## [EXERCISE BRIEF]
Could you please retype all of the data below exactly?

Data extracted from a collection:
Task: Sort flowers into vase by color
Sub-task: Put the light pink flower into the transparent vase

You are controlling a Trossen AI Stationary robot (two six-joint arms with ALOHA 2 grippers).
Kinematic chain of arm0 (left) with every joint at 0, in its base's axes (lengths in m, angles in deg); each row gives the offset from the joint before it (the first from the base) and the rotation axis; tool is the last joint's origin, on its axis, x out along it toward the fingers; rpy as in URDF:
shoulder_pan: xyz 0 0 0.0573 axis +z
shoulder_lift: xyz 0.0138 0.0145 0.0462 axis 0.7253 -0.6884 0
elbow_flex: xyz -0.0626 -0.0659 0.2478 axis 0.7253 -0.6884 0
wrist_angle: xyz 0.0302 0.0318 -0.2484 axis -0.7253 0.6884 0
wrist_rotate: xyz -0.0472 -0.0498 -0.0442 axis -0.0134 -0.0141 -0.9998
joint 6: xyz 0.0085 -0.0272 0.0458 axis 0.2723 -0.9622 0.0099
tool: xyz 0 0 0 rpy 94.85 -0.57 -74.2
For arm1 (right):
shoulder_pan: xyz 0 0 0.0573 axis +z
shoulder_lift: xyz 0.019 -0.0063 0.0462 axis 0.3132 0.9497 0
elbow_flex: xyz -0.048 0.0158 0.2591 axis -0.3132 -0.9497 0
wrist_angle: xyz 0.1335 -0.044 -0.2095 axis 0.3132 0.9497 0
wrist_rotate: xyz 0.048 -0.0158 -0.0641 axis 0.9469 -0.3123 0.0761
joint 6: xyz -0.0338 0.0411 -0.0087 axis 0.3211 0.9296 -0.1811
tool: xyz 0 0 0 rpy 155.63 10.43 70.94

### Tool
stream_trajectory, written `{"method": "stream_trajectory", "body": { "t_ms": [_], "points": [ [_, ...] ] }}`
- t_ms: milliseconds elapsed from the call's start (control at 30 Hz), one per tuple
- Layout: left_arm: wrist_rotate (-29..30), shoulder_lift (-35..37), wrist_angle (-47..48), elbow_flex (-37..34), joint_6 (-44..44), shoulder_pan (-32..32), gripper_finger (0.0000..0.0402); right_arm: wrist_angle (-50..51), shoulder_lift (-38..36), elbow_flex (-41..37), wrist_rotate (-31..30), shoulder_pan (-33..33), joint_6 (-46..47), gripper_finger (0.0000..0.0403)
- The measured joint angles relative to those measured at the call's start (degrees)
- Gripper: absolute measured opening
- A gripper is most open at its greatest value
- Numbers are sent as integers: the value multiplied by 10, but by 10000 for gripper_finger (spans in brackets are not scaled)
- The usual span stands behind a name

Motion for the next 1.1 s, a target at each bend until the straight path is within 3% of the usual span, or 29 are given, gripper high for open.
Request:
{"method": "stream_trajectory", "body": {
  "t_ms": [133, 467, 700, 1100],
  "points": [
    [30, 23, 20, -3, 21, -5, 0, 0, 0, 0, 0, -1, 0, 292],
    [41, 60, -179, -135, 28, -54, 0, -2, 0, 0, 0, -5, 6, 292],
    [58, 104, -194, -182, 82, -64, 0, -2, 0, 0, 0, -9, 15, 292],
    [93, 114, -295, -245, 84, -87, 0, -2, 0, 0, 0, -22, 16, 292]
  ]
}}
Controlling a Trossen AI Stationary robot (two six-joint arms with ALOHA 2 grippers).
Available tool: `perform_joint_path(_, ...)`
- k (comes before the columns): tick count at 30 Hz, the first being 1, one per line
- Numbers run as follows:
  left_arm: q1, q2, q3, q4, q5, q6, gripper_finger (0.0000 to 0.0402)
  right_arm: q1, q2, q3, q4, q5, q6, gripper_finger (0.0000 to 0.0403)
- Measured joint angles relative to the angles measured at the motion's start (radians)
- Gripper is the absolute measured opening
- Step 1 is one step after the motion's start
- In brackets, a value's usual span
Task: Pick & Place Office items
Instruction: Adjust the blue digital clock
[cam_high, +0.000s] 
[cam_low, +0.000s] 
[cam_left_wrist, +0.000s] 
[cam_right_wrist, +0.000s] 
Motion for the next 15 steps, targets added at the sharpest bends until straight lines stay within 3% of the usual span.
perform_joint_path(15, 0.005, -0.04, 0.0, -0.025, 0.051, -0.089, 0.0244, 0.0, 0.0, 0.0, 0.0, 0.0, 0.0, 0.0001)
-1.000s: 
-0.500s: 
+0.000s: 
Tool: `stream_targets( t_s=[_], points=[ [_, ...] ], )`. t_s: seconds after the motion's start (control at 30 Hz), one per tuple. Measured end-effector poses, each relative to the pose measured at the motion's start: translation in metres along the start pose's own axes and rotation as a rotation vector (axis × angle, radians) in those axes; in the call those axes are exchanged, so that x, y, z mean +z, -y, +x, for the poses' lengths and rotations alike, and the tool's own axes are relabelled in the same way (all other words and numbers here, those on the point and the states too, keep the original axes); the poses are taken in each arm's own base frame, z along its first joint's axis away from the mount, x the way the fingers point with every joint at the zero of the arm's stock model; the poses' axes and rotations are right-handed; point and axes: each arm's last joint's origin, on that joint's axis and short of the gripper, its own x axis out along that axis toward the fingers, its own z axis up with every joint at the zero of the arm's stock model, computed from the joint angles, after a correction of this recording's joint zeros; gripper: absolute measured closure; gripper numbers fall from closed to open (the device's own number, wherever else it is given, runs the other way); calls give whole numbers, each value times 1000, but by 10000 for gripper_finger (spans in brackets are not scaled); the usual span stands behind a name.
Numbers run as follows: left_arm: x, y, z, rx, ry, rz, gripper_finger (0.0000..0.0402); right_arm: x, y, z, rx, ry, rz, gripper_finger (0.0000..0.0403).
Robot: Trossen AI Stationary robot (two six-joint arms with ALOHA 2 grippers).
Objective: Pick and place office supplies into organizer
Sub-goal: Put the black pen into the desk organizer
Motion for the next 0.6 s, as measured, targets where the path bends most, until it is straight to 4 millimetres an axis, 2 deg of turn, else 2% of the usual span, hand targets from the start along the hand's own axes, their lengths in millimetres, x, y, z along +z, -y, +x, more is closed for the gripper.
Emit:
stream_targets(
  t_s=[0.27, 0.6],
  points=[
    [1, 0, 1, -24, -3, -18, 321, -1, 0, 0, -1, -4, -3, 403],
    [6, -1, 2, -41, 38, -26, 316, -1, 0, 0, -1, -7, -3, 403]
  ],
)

## [OUTPUT FOR THIS EXERCISE]
Task: Sort flowers into vase by color
Sub-task: Put the light pink flower into the transparent vase

You are controlling a Trossen AI Stationary robot (two six-joint arms with ALOHA 2 grippers).
Kinematic chain of arm0 (left) with every joint at 0, in its base's axes (lengths in m, angles in deg); each row gives the offset from the joint before it (the first from the base) and the rotation axis; tool is the last joint's origin, on its axis, x out along it toward the fingers; rpy as in URDF:
shoulder_pan: xyz 0 0 0.0573 axis +z
shoulder_lift: xyz 0.0138 0.0145 0.0462 axis 0.7253 -0.6884 0
elbow_flex: xyz -0.0626 -0.0659 0.2478 axis 0.7253 -0.6884 0
wrist_angle: xyz 0.0302 0.0318 -0.2484 axis -0.7253 0.6884 0
wrist_rotate: xyz -0.0472 -0.0498 -0.0442 axis -0.0134 -0.0141 -0.9998
joint 6: xyz 0.0085 -0.0272 0.0458 axis 0.2723 -0.9622 0.0099
tool: xyz 0 0 0 rpy 94.85 -0.57 -74.2
For arm1 (right):
shoulder_pan: xyz 0 0 0.0573 axis +z
shoulder_lift: xyz 0.019 -0.0063 0.0462 axis 0.3132 0.9497 0
elbow_flex: xyz -0.048 0.0158 0.2591 axis -0.3132 -0.9497 0
wrist_angle: xyz 0.1335 -0.044 -0.2095 axis 0.3132 0.9497 0
wrist_rotate: xyz 0.048 -0.0158 -0.0641 axis 0.9469 -0.3123 0.0761
joint 6: xyz -0.0338 0.0411 -0.0087 axis 0.3211 0.9296 -0.1811
tool: xyz 0 0 0 rpy 155.63 10.43 70.94

### Tool
stream_trajectory, written `{"method": "stream_trajectory", "body": { "t_ms": [_], "points": [ [_, ...] ] }}`
- t_ms: milliseconds elapsed from the call's start (control at 30 Hz), one per tuple
- Layout: left_arm: wrist_rotate (-29..30), shoulder_lift (-35..37), wrist_angle (-47..48), elbow_flex (-37..34), joint_6 (-44..44), shoulder_pan (-32..32), gripper_finger (0.0000..0.0402); right_arm: wrist_angle (-50..51), shoulder_lift (-38..36), elbow_flex (-41..37), wrist_rotate (-31..30), shoulder_pan (-33..33), joint_6 (-46..47), gripper_finger (0.0000..0.0403)
- The measured joint angles relative to those measured at the call's start (degrees)
- Gripper: absolute measured opening
- A gripper is most open at its greatest value
- Numbers are sent as integers: the value multiplied by 10, but by 10000 for gripper_finger (spans in brackets are not scaled)
- The usual span stands behind a name

Motion for the next 1.1 s, a target at each bend until the straight path is within 3% of the usual span, or 29 are given, gripper high for open.
Request:
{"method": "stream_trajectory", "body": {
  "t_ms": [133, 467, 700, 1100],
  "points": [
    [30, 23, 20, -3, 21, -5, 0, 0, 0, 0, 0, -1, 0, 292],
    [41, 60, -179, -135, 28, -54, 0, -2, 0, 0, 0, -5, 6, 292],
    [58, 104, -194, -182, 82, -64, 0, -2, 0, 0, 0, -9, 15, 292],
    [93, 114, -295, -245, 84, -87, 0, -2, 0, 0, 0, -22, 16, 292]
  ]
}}
Controlling a Trossen AI Stationary robot (two six-joint arms with ALOHA 2 grippers).
Available tool: `perform_joint_path(_, ...)`
- k (comes before the columns): tick count at 30 Hz, the first being 1, one per line
- Numbers run as follows:
  left_arm: q1, q2, q3, q4, q5, q6, gripper_finger (0.0000 to 0.0402)
  right_arm: q1, q2, q3, q4, q5, q6, gripper_finger (0.0000 to 0.0403)
- Measured joint angles relative to the angles measured at the motion's start (radians)
- Gripper is the absolute measured opening
- Step 1 is one step after the motion's start
- In brackets, a value's usual span
Task: Pick & Place Office items
Instruction: Adjust the blue digital clock
[cam_high, +0.000s] 
[cam_low, +0.000s] 
[cam_left_wrist, +0.000s] 
[cam_right_wrist, +0.000s] 
Motion for the next 15 steps, targets added at the sharpest bends until straight lines stay within 3% of the usual span.
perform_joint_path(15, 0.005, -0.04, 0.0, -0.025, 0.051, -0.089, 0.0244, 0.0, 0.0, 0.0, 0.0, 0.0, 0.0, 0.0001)
-1.000s: 
-0.500s: 
+0.000s: 
Tool: `stream_targets( t_s=[_], points=[ [_, ...] ], )`. t_s: seconds after the motion's start (control at 30 Hz), one per tuple. Measured end-effector poses, each relative to the pose measured at the motion's start: translation in metres along the start pose's own axes and rotation as a rotation vector (axis × angle, radians) in those axes; in the call those axes are exchanged, so that x, y, z mean +z, -y, +x, for the poses' lengths and rotations alike, and the tool's own axes are relabelled in the same way (all other words and numbers here, those on the point and the states too, keep the original axes); the poses are taken in each arm's own base frame, z along its first joint's axis away from the mount, x the way the fingers point with every joint at the zero of the arm's stock model; the poses' axes and rotations are right-handed; point and axes: each arm's last joint's origin, on that joint's axis and short of the gripper, its own x axis out along that axis toward the fingers, its own z axis up with every joint at the zero of the arm's stock model, computed from the joint angles, after a correction of this recording's joint zeros; gripper: absolute measured closure; gripper numbers fall from closed to open (the device's own number, wherever else it is given, runs the other way); calls give whole numbers, each value times 1000, but by 10000 for gripper_finger (spans in brackets are not scaled); the usual span stands behind a name.
Numbers run as follows: left_arm: x, y, z, rx, ry, rz, gripper_finger (0.0000..0.0402); right_arm: x, y, z, rx, ry, rz, gripper_finger (0.0000..0.0403).
Robot: Trossen AI Stationary robot (two six-joint arms with ALOHA 2 grippers).
Objective: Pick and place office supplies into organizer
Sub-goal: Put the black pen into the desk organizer
Motion for the next 0.6 s, as measured, targets where the path bends most, until it is straight to 4 millimetres an axis, 2 deg of turn, else 2% of the usual span, hand targets from the start along the hand's own axes, their lengths in millimetres, x, y, z along +z, -y, +x, more is closed for the gripper.
Emit:
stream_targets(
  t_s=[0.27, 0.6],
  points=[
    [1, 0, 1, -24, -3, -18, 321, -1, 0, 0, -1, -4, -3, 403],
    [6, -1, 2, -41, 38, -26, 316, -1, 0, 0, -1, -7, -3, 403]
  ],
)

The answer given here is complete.